Once again the supervisor and both attendants were flapping around like nervous birds. This time their activity was focused on the triangle between the call desk, the manuscript card catalogs, and the supervisor’s office. They carried stacks of boxes and pushed carts loaded with manuscripts under the watchful eyes of the gargoyles and into the first three bays of ancient desks.
“Thank you, Sean.” Clairmont’s deep, courteous voice floated from their depths.
The good news was that I would no longer have to share a desk with a vampire.
The bad news was that I couldn’t enter or leave the library—or call a book or manuscript—without Clairmont’s tracking my every move. And today he had backup.

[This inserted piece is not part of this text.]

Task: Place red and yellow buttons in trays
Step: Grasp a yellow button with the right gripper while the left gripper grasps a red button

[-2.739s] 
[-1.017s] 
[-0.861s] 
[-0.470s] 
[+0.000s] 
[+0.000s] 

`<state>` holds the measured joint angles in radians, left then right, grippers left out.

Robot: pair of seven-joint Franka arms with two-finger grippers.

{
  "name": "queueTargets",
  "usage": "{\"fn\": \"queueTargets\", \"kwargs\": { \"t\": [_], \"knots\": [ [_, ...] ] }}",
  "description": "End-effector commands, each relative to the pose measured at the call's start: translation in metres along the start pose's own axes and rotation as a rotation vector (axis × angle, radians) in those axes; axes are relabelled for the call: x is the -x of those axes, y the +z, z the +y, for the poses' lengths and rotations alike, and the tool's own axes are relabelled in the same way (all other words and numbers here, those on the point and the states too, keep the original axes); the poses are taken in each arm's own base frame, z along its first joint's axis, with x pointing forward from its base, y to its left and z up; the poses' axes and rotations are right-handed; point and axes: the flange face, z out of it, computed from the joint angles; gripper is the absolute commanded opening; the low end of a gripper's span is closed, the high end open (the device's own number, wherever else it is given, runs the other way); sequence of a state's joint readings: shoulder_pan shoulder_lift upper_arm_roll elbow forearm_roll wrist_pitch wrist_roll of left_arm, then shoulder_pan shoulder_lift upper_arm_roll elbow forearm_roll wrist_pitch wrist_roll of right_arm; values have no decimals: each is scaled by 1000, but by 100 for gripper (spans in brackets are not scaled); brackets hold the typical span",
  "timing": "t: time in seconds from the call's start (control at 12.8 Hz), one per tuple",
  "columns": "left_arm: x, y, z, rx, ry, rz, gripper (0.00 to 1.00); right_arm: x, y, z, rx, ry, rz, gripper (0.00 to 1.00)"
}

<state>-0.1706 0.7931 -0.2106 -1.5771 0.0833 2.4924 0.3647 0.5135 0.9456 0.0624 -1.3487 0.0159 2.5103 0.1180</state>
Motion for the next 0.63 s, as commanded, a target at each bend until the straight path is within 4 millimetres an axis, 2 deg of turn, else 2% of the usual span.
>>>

A diminutive girl was stacking up papers and file folders in the second alcove. She was dressed in a long, baggy brown sweater that reached almost to her knees. When she turned, I was startled to see a full-grown adult. Her eyes were amber and black, and as cold as frostbite.
Even without their touch, her luminous, pale skin and unnaturally thick, glossy hair gave her away as a vampire. Snaky waves of it undulated around her face and over her shoulders. She took a step toward me, making no effort to disguise the swift, sure movements, and gave me a withering glance. This was clearly not where she wanted to be, and she blamed me.
“Miriam,” Clairmont called softly, walking out into the center aisle. He stopped short, and a polite smile shaped his lips. “Dr. Bishop. Good morning.” He raked his fingers through his hair, which only made it look more artfully tousled. I patted my own hair self-consciously and tucked a stray strand behind my ear.
“Good morning, Professor Clairmont. Back again, I see.”
“Yes. But today I won’t be joining you in the Selden End. They’ve been able to accommodate us here, where we won’t disturb anyone.”
The female vampire rapped a stack of papers sharply against the top of the desk.
Clairmont smiled. “May I introduce my research colleague, Dr. Miriam Shephard. Miriam, this is Dr. Diana Bishop.”
“Dr. Bishop,” Miriam said coolly, extending her hand in my direction. I took it and felt a shock at the contrast between her tiny, cold hand and my own larger, warmer one. I began to draw back, but her grip grew firmer, crushing the bones together. When she finally let go, I had to resist the urge to shake out my hand.
“Dr. Shephard.” The three of us stood awkwardly. What were you supposed to ask a vampire first thing in the morning? I fell back on human platitudes. “I should really get to work.”
“Have a productive day,” Clairmont said, his nod as cool as Miriam’s greeting.
Mr. Johnson appeared at my elbow, my small stack of gray boxes waiting in his arms.
“We’ve got you in A4 today, Dr. Bishop,” he said with a pleased puff of his cheeks. “I’ll just carry these back for you.” Clairmont’s shoulders were so broad that I couldn’t see around him to tell if there were bound manuscripts on his desk. I stifled my curiosity and followed the reading-room supervisor to my familiar seat in the Selden End.
Even without Clairmont sitting across from me, I was acutely aware of him as I took out my pencils and turned on my computer. My back to the empty room, I picked up the first box, pulled out the leather-bound manuscript, and placed it in the cradle.
The familiar task of reading and taking notes soon absorbed my attention, and I finished with the first manuscript in less than two hours. My watch revealed that it was not yet eleven. There was still time for another before lunch.